【企】携帯水没物語
里奈が自殺してから、大人は語るようになった。
ニュースのキャスターが語る、政治家が語る、タレントも、歌手も、スポーツ選手も、漫画家も、評論家も……
みんな好き勝手に『高校生』を、とりわけ『女子高生』を語る。
いじめだの教師の体罰だの思いつくことの全てを片っ端から口にしてるんじゃないかって思う。
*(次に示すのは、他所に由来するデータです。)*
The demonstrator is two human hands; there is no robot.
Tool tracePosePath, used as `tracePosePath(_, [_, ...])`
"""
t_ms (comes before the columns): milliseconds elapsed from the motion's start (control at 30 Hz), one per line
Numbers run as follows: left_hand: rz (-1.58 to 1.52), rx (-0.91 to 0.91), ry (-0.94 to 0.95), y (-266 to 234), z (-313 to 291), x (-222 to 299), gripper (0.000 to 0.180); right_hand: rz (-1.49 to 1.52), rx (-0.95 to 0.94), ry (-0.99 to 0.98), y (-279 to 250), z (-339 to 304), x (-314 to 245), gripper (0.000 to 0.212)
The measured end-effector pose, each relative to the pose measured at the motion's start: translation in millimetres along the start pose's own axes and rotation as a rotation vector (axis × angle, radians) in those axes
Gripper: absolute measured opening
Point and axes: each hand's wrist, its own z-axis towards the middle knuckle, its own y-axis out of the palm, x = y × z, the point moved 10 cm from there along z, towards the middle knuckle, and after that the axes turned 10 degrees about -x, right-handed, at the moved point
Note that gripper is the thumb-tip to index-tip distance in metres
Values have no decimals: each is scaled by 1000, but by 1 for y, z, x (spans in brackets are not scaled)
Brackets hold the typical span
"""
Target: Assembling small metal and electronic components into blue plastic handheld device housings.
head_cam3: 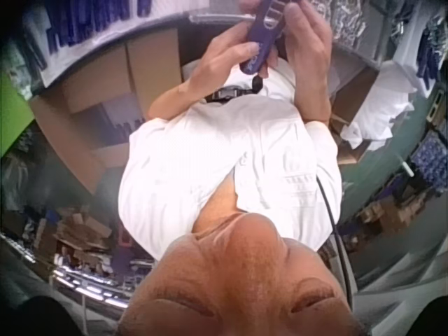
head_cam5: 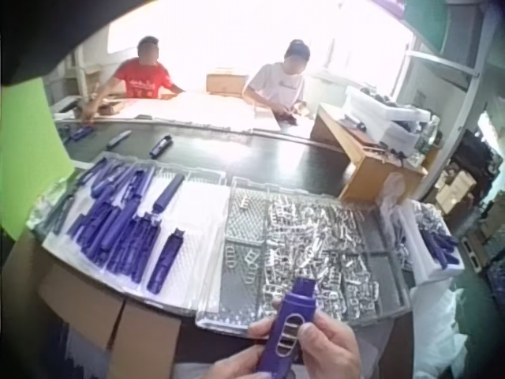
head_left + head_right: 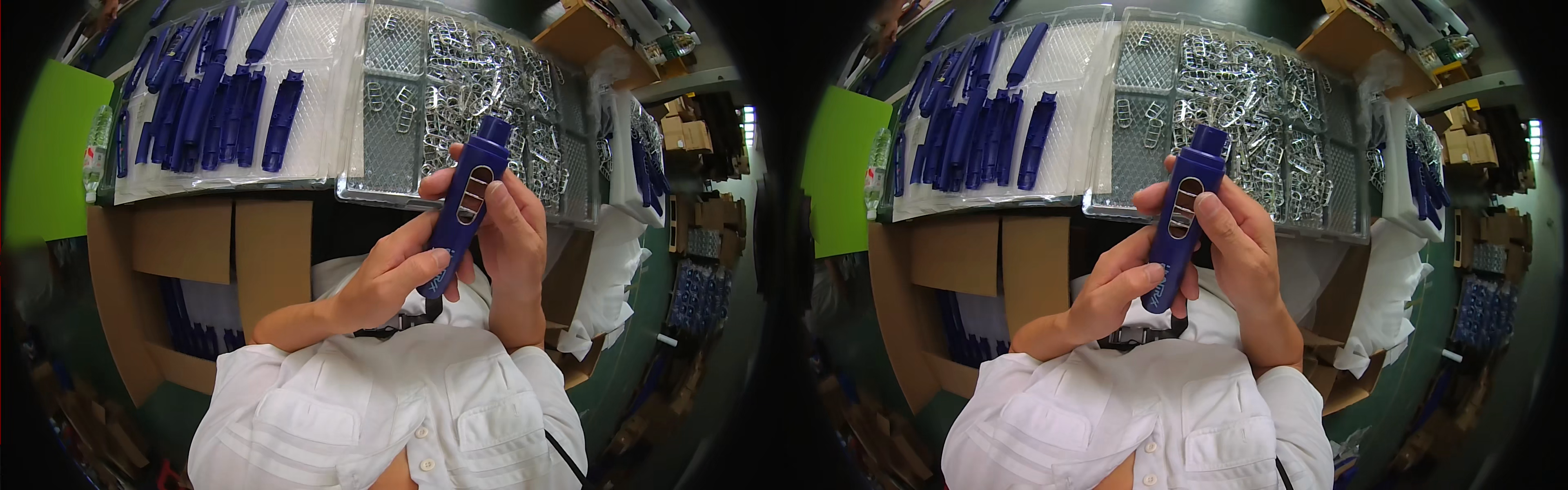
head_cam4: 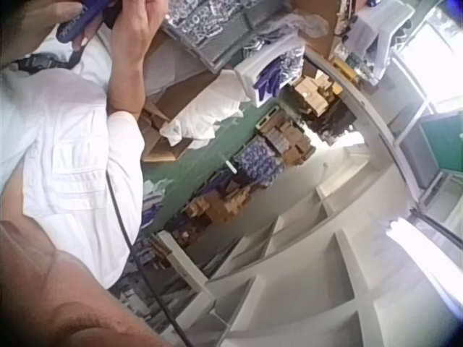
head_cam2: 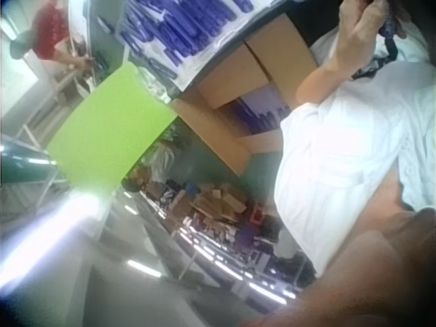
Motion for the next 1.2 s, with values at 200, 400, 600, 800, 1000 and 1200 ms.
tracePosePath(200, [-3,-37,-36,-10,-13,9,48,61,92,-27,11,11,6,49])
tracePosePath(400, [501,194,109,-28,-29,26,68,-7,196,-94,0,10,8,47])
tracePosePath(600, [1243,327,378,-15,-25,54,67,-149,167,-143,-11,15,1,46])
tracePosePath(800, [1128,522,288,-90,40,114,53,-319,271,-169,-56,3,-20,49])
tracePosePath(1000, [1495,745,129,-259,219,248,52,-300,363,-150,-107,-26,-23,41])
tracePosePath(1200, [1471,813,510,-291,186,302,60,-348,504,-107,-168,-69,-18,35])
ニュース番組に出てきた大きなボードには、里奈の自殺と何の関係があるのか、テレビゲームやケータイ、暴走族、リンチ……
なんだか別の世界の話をしている。
自殺したのは
里奈なのに、
死んだのは
里奈なのに、
大人が語っているのは、『現代』の『荒廃した社会』の『かわいそうな被害者』の『女子高生』だ。
里奈もまたくくられようとしている。
『女子高生』という一つのブランドとしてしか社会は里奈は扱われなくなっている。
わかるなんて絶対に言わないけど、『高校生』や『女子高生』や、はたまた『中学生』なんかのブランドが、事件があるたびに売れるのは、多くの人が『高校生』はどこかで接点があるからだと思う。
もしくは、『高校生』が悪いことするはずがない、なんて思い込みたいのかもしれない。
理想を押し付けられたって、私達にはかわるつもりはないのに、だ。